▶ [REQUIRED ACTION] Once you have checked each line below for the word "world", give the number of lines that have it and nothing further.
[Start of Attachment]
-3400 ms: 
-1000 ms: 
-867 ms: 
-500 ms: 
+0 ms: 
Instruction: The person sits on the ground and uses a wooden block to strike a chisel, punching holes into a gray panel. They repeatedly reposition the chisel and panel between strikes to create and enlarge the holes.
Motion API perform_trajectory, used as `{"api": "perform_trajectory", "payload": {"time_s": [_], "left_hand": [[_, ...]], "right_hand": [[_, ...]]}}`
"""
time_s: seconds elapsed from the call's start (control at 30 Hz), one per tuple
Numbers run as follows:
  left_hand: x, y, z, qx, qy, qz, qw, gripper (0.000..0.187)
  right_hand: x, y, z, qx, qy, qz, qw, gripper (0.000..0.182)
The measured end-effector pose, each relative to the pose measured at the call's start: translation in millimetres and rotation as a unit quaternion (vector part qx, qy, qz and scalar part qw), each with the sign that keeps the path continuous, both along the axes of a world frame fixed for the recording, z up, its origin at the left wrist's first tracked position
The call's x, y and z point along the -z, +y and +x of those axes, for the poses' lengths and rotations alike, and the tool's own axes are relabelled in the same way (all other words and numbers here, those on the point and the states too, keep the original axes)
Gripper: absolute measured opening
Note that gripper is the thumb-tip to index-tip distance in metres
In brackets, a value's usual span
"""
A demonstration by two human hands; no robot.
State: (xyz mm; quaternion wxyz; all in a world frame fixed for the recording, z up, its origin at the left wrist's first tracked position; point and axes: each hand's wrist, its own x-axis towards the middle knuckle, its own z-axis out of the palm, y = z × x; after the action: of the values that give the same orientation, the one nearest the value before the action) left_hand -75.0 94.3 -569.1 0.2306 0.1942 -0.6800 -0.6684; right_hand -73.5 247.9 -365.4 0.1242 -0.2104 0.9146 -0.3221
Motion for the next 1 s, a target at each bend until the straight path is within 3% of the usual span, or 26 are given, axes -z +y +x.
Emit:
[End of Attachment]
▶ [WRITTEN SOLUTION] 2